A press conference was held in the auditorium of the Presidential House, headed by national authorities with the participation of the Vice President of the Republic of Costa Rica, Ms. Ana Helena Chacón Echeverría, Minister of Science, Technology and Telecommunications Mrs. Carolina Vásquez Soto, President of the Board of Directors of the Social Protection Board, Mrs. Delia Villalobos, President of the National Council of the Elderly Person (Conapam), Mrs. Zulema Villalta, President of the Costa Rican Alzheimer's Association, Dr. Norbel Román and CEO of ADI, Paola Barbarino.

Paola said, “We are delighted to have the support of the President and hope that others will follow this example to raise awareness and act on dementia globally.”

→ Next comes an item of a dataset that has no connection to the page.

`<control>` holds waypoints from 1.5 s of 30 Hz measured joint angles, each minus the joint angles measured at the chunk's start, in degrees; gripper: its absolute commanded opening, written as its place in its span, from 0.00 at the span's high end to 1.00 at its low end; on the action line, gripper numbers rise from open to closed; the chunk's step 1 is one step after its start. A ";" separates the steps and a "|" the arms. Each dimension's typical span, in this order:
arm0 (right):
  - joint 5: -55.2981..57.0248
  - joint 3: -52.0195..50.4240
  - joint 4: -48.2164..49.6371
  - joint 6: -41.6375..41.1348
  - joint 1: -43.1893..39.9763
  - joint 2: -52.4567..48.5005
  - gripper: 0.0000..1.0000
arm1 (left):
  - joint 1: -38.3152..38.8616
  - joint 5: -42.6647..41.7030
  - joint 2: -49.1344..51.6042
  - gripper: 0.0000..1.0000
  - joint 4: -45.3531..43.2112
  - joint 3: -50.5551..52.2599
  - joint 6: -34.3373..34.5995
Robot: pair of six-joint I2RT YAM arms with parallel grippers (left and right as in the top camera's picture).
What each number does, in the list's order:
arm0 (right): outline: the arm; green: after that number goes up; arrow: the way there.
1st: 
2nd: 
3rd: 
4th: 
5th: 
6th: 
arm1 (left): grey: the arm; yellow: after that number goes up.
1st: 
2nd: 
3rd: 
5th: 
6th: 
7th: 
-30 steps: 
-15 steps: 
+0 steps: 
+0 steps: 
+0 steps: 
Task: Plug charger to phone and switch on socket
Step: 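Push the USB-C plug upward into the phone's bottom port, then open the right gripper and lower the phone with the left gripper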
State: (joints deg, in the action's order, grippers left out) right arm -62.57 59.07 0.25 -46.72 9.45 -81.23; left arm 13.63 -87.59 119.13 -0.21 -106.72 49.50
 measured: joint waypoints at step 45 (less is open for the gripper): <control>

Dementia is now widely recognized as one of the most important health crises of the 21st century but there is an urgent need for collaborative, global action to address the impact of dementia.

In May 2017, the World Health Organization (WHO) adopted a global plan on dementia that includes targets for improved awareness, risk reduction, diagnosis, care and treatment, support for care partners and research by 2025. The plan urges WHO Member States to develop national plans that address the unique impact of dementia in their county. Costa Rica is one of only 29 governments have developed a national plan.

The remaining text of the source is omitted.